We’ve been covering the writing and prognostication of economist David Rosenberg (the economist at Gluskin-Sheff) for years.
And though he’s been known as a permabear, his real consistent theme is not bearishness, but a belief in an ongoing deflationary or disinflationary trend.
And on this measure, he’s been dead on. David Rosenberg is a top-calibre economist.
Even with the recovery seemingly having gathered pace, the deflation/disinflation call has been dead on.
One need only look at the year over year change in core CPI to see that inflation remains at levels that are the lowest in decades.
Interest rates also remain incredibly low (by historical standards) though they’ve come up a bit lately. And again, on this, Rosenberg has been dead on.
The question of whether the economy remains in this kind of trend, or finally reverses course is perhaps one of the most crucial questions of this moment.
So it’s VERY strongly worth noting that David Rosenberg has written a note and slide deck today (which we published at Business Insider) wherein he departs from the deflation camp.
His basic argument is that the deflation camp is way too crowded, and that just as Paul Volcker eventually whipped inflation, so too will Bernanke be successful in his anti-deflation drive, and that when you combine that with an economy with less and less capacity “slack” (think the shrinking workforce) it’s only time before prices rise again.
The whole thing is a must read, and his conclusion is especially strong.

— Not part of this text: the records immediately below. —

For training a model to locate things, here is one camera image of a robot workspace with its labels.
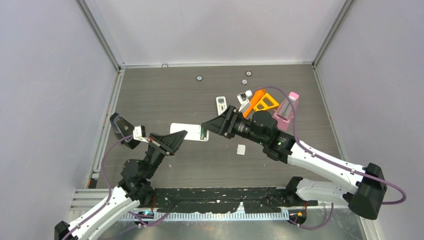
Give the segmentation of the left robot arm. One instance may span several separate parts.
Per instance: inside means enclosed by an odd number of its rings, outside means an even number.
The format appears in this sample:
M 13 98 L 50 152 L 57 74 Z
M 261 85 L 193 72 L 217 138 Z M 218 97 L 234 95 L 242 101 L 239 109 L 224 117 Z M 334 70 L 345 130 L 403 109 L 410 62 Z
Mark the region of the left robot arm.
M 167 156 L 173 156 L 182 145 L 188 132 L 180 130 L 160 135 L 151 133 L 142 137 L 135 128 L 129 136 L 118 140 L 145 142 L 148 148 L 142 160 L 130 159 L 123 165 L 122 180 L 115 187 L 108 186 L 108 194 L 82 216 L 54 227 L 55 240 L 97 240 L 120 217 L 136 207 L 149 207 L 156 195 L 150 179 Z

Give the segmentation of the white grey remote control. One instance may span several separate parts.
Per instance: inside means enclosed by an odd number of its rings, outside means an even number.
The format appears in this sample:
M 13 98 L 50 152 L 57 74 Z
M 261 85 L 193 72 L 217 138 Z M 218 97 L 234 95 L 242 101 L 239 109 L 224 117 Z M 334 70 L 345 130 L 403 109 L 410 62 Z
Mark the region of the white grey remote control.
M 206 130 L 201 125 L 198 124 L 186 124 L 186 123 L 172 123 L 170 125 L 170 133 L 176 133 L 179 131 L 187 131 L 187 135 L 184 137 L 184 140 L 188 141 L 198 141 L 198 142 L 207 142 L 209 140 L 209 131 L 207 131 L 206 139 L 201 139 L 201 129 Z

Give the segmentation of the white battery cover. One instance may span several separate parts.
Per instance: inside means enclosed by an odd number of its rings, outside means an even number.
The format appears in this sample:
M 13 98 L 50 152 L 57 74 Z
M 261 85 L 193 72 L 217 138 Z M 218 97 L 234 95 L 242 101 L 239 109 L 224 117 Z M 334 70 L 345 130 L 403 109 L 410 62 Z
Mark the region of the white battery cover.
M 236 154 L 244 156 L 246 153 L 246 146 L 244 144 L 238 144 L 236 148 Z

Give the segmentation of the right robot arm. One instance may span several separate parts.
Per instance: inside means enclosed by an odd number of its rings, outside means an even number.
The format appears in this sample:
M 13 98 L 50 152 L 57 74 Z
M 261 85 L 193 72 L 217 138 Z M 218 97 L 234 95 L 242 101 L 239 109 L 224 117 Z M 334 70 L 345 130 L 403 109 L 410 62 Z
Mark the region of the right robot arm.
M 354 164 L 316 150 L 277 127 L 277 120 L 267 111 L 255 112 L 246 119 L 234 106 L 205 121 L 201 127 L 231 139 L 235 136 L 262 146 L 274 161 L 298 166 L 327 179 L 326 182 L 293 177 L 286 186 L 285 198 L 291 205 L 302 201 L 323 201 L 346 206 L 365 219 L 376 220 L 387 184 L 380 166 Z

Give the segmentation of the white beige remote control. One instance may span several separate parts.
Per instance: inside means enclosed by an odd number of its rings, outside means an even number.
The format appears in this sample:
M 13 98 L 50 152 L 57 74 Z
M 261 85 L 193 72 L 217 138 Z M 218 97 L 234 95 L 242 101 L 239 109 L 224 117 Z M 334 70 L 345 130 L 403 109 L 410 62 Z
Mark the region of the white beige remote control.
M 217 114 L 221 115 L 227 108 L 227 101 L 225 96 L 218 96 L 216 97 L 216 107 L 217 107 Z

So if you are an issuer, the time for refinancing is now, not later. And if you are an investor, don’t spend too long debating whether you should be starting to hedge your portfolio against the prospect of a rising long- term interest rate environment, even as central banks continue to keep short-term policy yields at the floor. From the perspective of an economist at a wealth management firm, this means embarking on strategies that over time will effectively hedge out interest rate risk, for example with exposure to hard assets, credit arbitrage, and screening in the equity market for companies with high fixed costs and low variable costs, high ratios of capital to labour, and firms with a proven history of being able to pass on cost increases to protect profit margins.